### Task item
If a line in the listing contains "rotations", copy it out whole.

═════ Records for this task ═════

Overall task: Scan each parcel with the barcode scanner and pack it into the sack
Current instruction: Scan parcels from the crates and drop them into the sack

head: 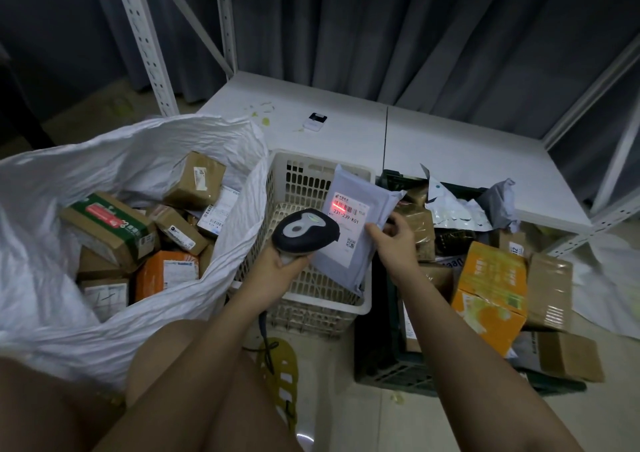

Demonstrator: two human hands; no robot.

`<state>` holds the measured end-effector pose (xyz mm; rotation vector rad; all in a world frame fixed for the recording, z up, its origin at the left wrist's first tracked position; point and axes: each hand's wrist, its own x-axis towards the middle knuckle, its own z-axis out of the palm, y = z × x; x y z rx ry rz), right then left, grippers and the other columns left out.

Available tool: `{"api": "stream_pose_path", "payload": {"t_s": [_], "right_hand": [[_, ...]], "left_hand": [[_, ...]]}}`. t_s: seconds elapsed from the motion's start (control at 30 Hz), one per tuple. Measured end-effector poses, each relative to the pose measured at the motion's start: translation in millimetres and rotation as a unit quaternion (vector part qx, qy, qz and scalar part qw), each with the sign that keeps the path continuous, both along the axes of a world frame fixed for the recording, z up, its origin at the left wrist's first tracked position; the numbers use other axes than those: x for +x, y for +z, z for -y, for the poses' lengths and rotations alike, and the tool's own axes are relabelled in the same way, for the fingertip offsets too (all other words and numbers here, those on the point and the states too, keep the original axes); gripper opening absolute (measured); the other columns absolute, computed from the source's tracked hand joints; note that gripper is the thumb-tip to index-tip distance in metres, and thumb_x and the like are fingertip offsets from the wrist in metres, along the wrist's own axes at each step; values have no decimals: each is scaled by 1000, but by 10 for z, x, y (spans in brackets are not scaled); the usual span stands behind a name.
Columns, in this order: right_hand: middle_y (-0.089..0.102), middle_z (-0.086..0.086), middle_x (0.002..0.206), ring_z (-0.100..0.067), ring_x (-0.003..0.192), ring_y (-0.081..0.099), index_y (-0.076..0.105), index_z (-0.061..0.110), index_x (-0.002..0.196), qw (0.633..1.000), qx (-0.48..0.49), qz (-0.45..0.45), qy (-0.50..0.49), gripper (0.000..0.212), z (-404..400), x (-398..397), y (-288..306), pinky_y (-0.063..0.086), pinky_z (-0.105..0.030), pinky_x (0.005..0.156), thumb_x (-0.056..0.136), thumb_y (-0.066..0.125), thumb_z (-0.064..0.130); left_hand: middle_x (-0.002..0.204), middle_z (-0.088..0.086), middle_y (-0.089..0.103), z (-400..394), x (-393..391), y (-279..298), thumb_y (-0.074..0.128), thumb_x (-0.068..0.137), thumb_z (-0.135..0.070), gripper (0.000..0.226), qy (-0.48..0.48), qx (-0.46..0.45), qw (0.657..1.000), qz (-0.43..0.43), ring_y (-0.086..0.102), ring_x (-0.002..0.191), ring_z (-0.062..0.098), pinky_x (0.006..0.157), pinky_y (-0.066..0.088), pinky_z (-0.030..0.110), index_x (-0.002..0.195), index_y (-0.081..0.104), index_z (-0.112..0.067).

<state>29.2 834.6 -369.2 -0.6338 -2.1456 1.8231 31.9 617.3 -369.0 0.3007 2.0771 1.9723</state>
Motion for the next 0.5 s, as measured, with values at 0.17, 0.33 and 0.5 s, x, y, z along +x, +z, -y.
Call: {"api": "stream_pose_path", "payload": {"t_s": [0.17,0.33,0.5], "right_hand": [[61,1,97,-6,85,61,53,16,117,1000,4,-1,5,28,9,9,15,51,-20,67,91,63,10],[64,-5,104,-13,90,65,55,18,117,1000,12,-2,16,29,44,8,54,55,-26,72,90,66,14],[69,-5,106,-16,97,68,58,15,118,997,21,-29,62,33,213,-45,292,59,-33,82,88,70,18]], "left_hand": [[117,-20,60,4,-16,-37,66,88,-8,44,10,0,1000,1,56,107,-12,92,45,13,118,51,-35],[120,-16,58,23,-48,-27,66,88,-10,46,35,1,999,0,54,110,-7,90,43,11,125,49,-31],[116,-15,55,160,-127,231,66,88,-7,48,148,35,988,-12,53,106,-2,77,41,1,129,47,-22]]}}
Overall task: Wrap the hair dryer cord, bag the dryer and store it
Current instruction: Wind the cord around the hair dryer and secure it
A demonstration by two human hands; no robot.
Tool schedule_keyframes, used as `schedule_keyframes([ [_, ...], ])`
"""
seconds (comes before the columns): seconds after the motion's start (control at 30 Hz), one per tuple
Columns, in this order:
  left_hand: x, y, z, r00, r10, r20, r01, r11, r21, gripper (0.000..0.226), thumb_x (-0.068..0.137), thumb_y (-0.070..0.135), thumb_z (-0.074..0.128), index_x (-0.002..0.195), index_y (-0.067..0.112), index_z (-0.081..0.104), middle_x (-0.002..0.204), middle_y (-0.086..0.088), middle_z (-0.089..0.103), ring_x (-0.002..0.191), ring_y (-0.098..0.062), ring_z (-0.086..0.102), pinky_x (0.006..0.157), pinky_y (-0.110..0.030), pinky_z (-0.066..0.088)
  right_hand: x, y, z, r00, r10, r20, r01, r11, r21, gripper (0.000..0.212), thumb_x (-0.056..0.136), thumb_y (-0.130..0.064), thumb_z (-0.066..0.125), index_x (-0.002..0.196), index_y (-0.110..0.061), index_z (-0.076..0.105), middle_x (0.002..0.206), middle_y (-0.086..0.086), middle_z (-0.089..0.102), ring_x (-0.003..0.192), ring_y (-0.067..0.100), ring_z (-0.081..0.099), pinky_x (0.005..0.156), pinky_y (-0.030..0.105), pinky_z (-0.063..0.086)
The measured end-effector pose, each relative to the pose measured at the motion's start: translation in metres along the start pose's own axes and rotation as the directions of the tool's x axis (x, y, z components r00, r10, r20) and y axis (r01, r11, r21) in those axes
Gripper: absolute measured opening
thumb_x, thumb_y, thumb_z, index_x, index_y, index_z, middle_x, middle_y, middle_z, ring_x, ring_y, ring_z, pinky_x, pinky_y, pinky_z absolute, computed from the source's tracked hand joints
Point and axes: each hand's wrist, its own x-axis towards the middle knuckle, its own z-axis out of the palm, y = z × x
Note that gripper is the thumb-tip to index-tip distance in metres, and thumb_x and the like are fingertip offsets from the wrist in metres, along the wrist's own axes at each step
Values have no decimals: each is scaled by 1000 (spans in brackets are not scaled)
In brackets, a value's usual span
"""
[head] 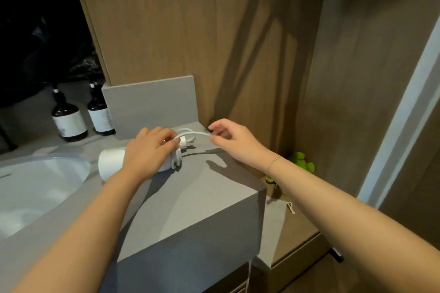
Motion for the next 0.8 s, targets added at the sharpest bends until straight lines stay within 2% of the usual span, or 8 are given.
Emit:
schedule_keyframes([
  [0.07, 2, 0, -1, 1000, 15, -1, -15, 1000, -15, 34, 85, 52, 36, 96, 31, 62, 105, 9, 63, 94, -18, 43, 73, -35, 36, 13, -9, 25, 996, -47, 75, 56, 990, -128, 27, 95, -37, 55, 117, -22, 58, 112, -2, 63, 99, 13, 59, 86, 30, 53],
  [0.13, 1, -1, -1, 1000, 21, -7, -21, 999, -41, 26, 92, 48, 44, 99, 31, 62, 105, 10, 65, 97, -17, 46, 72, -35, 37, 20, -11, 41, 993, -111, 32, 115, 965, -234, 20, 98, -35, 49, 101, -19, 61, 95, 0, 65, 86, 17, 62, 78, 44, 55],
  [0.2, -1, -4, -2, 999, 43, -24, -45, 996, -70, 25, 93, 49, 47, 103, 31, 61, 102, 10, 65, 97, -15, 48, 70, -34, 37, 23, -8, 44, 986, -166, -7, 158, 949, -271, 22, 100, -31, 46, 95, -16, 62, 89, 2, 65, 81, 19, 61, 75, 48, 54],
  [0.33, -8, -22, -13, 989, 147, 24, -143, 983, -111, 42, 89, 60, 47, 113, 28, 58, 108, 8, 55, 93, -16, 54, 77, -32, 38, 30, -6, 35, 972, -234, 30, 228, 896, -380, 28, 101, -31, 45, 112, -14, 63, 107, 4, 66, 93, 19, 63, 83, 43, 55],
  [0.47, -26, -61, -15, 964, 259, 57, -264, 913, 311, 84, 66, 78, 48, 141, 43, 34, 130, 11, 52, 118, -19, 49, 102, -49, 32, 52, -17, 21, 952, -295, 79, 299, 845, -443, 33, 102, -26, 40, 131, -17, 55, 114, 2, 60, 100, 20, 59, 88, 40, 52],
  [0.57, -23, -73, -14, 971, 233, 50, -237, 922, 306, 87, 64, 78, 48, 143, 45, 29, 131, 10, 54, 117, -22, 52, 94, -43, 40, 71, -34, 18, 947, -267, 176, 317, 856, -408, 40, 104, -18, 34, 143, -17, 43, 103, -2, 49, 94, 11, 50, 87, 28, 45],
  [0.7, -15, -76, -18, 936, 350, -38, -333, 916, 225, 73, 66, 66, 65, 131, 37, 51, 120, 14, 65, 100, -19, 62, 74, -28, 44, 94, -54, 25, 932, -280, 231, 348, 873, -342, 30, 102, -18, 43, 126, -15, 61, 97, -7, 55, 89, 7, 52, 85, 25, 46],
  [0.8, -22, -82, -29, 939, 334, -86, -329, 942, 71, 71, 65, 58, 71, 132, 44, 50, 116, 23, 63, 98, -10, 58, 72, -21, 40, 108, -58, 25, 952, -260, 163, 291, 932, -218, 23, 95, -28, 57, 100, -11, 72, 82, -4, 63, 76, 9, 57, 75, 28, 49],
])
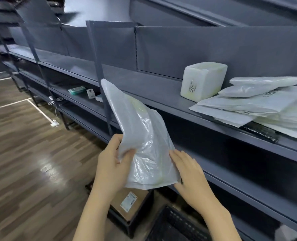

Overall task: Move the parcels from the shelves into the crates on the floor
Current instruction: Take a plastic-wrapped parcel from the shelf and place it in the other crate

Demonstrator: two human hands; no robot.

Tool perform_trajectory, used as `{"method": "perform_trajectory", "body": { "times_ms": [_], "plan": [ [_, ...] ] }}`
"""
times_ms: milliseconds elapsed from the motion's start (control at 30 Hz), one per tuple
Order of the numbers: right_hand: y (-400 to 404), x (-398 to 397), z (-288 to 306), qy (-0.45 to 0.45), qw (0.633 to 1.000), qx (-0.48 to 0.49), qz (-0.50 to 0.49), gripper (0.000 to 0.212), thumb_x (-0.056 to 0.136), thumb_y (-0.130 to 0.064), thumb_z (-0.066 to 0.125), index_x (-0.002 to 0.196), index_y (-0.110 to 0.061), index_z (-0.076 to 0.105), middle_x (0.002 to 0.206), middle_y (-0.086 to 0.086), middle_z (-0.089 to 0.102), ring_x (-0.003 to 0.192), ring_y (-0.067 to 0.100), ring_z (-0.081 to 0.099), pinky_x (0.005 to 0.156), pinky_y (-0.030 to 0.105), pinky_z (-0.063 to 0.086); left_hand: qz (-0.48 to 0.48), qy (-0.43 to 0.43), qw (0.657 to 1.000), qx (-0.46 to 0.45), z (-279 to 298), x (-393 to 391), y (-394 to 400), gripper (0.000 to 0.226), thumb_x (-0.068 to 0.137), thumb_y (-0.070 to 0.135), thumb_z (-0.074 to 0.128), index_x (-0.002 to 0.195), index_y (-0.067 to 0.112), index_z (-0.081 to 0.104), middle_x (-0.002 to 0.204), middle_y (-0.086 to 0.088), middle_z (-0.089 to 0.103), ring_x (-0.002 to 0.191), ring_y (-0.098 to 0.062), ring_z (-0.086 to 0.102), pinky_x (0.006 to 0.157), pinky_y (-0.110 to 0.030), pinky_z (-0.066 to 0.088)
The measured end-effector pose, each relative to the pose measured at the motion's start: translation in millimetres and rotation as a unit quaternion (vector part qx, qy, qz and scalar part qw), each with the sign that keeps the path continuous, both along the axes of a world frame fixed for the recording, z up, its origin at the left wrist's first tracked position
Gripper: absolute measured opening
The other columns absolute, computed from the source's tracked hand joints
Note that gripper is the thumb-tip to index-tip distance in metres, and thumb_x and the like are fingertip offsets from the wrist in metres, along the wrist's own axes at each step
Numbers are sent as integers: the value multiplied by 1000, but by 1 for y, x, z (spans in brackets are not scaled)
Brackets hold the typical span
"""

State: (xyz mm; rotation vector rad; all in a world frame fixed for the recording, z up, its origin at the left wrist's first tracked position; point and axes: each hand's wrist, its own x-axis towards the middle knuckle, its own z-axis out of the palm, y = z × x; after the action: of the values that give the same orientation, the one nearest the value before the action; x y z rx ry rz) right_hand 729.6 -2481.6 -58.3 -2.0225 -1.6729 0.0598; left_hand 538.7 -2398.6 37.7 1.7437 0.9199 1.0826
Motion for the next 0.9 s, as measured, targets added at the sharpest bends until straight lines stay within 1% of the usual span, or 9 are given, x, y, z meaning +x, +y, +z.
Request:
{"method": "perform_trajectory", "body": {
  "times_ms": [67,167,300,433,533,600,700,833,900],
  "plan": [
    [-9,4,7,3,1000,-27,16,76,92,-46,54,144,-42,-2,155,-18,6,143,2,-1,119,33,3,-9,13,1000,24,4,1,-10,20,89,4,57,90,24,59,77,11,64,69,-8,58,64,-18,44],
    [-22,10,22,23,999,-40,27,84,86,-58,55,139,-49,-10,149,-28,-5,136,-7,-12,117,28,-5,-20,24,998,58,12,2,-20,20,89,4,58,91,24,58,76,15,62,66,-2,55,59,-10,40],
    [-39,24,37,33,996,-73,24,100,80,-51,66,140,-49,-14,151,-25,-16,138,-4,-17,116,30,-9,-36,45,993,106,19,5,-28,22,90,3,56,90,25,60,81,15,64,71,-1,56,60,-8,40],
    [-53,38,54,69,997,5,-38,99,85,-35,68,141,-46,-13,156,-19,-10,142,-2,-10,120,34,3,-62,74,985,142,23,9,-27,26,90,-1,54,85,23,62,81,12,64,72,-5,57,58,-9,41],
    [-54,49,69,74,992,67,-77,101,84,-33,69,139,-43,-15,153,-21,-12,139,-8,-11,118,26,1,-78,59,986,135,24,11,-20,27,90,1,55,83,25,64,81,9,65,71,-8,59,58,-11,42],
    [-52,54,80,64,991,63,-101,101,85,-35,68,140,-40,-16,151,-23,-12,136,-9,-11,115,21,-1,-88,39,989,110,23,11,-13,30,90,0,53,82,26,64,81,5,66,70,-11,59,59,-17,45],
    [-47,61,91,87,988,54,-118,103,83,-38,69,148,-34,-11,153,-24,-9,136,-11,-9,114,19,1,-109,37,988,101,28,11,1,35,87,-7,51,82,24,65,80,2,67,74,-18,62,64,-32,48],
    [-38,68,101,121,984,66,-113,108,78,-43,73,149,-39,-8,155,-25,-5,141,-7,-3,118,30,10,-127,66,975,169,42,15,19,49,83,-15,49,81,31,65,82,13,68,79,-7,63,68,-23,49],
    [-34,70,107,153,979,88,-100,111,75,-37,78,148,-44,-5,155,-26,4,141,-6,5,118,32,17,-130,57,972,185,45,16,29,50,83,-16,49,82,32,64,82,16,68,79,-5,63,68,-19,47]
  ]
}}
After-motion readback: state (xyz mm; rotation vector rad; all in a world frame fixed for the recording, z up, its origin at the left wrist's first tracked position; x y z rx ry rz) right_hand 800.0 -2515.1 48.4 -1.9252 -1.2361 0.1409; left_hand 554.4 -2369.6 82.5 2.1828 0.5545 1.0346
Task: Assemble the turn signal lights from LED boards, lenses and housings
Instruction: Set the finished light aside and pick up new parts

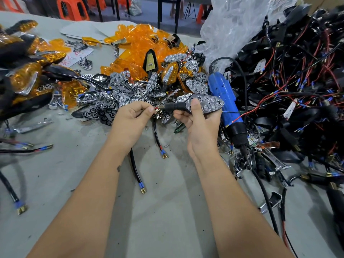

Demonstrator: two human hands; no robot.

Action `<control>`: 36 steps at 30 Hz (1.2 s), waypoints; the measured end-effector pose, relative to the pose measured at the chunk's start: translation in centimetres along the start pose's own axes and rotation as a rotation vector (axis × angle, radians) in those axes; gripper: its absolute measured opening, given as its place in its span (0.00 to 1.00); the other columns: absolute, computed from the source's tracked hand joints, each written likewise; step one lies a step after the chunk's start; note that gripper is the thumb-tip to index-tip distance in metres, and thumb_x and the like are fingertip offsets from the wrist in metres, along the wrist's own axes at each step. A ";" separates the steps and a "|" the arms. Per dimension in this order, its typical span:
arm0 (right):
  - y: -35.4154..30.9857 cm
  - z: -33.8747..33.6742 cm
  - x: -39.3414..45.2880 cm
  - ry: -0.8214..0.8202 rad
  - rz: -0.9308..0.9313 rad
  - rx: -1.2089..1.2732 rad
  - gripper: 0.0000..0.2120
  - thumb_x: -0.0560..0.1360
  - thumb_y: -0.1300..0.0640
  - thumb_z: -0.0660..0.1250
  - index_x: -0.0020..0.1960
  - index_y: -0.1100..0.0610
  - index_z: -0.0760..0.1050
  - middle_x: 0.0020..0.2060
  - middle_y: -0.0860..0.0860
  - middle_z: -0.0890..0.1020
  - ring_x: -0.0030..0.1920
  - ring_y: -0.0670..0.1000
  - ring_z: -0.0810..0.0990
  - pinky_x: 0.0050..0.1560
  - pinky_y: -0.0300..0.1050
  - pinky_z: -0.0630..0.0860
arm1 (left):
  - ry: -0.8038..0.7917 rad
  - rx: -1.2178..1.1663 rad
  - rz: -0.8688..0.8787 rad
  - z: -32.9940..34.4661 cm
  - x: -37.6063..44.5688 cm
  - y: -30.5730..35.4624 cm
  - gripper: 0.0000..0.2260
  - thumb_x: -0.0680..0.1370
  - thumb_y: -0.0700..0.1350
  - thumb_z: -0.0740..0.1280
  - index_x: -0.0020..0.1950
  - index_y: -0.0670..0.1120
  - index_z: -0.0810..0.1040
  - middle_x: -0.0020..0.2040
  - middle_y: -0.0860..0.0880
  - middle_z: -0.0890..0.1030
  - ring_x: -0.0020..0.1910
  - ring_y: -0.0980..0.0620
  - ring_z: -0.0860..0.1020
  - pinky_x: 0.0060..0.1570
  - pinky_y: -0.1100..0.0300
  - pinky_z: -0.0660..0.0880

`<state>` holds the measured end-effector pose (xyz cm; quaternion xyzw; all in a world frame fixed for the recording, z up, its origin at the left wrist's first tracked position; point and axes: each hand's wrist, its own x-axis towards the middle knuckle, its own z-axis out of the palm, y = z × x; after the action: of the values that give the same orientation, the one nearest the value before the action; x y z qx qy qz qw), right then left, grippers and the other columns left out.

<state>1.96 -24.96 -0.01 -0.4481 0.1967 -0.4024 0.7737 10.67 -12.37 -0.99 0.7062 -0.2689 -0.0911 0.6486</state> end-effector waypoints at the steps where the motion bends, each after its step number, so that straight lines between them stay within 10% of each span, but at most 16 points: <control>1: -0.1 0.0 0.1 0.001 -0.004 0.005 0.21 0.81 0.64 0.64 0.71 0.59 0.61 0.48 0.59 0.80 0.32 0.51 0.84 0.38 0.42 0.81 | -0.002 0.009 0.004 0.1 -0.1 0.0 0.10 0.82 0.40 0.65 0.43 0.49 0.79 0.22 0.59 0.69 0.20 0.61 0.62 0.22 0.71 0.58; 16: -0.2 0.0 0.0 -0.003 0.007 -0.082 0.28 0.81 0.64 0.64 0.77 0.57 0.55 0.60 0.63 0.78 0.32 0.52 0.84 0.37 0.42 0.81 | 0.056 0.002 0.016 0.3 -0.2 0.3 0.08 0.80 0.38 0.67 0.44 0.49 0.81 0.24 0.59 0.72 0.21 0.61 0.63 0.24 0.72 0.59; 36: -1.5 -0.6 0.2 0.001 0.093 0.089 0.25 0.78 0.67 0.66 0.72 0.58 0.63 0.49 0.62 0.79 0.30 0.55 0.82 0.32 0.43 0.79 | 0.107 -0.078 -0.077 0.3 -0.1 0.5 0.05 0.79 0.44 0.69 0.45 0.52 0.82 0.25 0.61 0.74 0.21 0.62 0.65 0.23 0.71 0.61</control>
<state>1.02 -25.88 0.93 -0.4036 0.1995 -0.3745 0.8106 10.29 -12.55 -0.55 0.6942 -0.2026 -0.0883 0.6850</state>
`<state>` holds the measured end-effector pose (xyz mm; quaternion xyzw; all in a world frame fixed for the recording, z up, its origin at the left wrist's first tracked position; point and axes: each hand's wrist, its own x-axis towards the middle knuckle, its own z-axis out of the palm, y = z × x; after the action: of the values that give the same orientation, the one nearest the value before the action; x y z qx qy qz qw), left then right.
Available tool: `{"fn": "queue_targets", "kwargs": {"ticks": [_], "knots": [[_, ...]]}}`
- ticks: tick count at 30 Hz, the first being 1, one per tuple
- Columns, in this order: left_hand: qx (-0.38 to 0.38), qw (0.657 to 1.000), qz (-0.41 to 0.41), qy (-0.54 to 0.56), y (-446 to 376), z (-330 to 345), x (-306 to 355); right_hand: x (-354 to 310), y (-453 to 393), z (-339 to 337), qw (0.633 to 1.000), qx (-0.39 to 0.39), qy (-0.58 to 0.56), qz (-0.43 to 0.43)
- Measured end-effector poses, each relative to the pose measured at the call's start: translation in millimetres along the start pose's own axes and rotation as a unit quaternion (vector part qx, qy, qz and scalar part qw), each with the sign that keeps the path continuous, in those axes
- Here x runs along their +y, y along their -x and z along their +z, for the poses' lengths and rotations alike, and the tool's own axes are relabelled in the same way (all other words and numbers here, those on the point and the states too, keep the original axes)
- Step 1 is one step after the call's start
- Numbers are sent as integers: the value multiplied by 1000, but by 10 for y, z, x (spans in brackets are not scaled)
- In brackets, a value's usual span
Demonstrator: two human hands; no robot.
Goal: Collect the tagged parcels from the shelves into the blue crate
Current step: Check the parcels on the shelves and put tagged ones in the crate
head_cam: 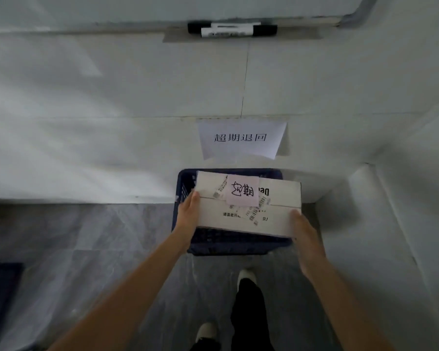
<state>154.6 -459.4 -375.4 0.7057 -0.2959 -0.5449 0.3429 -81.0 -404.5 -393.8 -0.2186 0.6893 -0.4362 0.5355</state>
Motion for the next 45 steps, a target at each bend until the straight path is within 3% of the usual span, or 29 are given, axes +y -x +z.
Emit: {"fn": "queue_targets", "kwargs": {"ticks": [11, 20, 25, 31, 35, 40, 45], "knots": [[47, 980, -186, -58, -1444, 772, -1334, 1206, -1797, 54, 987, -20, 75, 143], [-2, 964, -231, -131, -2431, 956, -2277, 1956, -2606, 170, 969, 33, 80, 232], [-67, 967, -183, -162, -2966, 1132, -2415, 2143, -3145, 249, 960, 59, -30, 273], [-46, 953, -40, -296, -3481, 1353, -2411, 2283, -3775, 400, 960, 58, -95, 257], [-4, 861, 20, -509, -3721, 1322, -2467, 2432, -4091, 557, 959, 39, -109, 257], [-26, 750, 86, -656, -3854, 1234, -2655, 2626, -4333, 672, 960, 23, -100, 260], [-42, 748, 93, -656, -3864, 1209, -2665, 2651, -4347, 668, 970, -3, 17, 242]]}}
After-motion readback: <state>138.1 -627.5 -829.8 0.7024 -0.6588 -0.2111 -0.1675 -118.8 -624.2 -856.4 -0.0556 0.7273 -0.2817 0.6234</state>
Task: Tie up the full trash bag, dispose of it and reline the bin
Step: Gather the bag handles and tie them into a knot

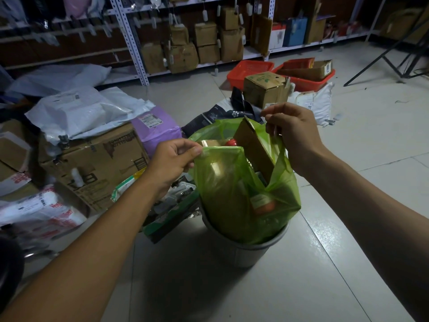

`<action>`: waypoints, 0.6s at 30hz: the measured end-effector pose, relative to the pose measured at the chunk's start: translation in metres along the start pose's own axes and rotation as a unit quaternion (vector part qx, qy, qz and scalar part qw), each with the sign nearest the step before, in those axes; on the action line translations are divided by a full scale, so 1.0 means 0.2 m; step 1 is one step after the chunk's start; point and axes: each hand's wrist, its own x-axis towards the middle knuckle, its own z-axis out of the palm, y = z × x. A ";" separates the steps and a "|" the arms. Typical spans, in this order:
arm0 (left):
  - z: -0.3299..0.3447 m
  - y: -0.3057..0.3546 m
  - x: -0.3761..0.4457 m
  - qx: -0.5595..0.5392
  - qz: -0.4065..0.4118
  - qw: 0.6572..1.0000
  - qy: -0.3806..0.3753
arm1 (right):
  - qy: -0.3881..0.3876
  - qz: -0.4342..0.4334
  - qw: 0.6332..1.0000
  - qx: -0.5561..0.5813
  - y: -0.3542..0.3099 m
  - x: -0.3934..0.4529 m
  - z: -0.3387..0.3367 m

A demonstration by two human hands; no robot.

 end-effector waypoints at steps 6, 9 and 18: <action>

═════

### Solution
Available tool: `{"api": "stream_pose_path", "payload": {"t_s": [_], "right_hand": [[_, ...]], "left_hand": [[_, ...]]}}`. t_s: seconds elapsed from the motion's start (control at 30 Hz), one per tuple. Measured end-effector poses, each relative to the pose measured at the motion's start: translation in millimetres and rotation as a unit quaternion (vector part qx, qy, qz and scalar part qw), each with the sign that keeps the path continuous, both along the axes of a world frame fixed for the recording, z up, its origin at the left wrist's first tracked position; the numbers use other axes than those: x for +x, y for +z, z for -y, for the poses' lengths and rotations alike, and the tool's own axes are relabelled in the same way, for the fingertip offsets too (all other words and numbers here, those on the point and the states too, keep the original axes); gripper opening absolute (measured); the other columns absolute, computed from the source's tracked hand joints; note that gripper is the thumb-tip to index-tip distance in metres, and thumb_x and the like are fingertip offsets from the wrist in metres, along the wrist's own axes at each step; values have no decimals: each is scaled by 1000, but by 10 for z, x, y (spans in brackets are not scaled); the usual span stands behind a name.
- Here x runs along their +y, y along their -x and z along their +z, for the poses' lengths and rotations alike, and the tool's own axes are relabelled in the same way (all other words and numbers here, those on the point and the states too, keep the original axes)

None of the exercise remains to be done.